### ASSIGNMENT
In the listing that follows, how many lines include the word "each"? Only the number is wanted.

(PROVIDED DATA)

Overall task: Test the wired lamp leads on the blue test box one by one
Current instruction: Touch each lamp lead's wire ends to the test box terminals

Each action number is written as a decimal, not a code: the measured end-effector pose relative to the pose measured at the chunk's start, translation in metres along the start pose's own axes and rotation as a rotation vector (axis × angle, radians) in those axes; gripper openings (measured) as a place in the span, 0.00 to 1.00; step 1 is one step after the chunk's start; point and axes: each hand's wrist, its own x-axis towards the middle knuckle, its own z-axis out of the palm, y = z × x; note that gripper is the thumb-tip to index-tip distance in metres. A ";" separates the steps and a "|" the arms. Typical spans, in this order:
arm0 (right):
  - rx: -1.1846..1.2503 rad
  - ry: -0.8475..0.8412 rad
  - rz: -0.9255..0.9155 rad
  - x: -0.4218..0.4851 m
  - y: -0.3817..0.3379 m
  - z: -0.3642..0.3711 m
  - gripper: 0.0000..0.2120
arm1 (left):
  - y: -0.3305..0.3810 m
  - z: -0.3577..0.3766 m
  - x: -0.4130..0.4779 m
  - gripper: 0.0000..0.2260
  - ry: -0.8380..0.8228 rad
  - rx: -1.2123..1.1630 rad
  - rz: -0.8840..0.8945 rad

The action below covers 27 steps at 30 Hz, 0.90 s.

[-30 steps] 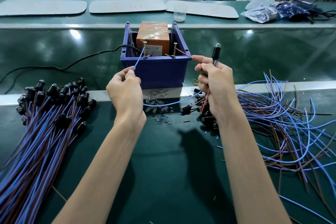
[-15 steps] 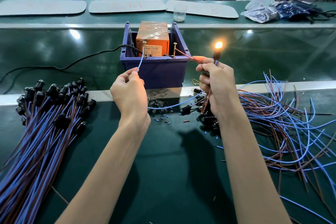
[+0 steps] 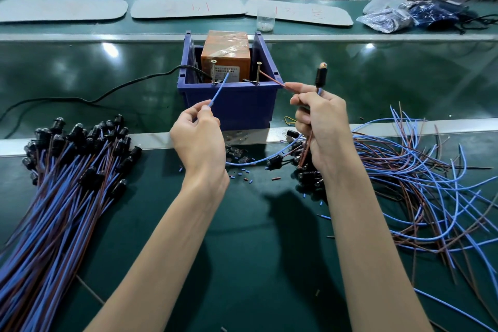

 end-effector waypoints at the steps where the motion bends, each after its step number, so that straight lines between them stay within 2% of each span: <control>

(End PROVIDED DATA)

### FINISHED TASK
3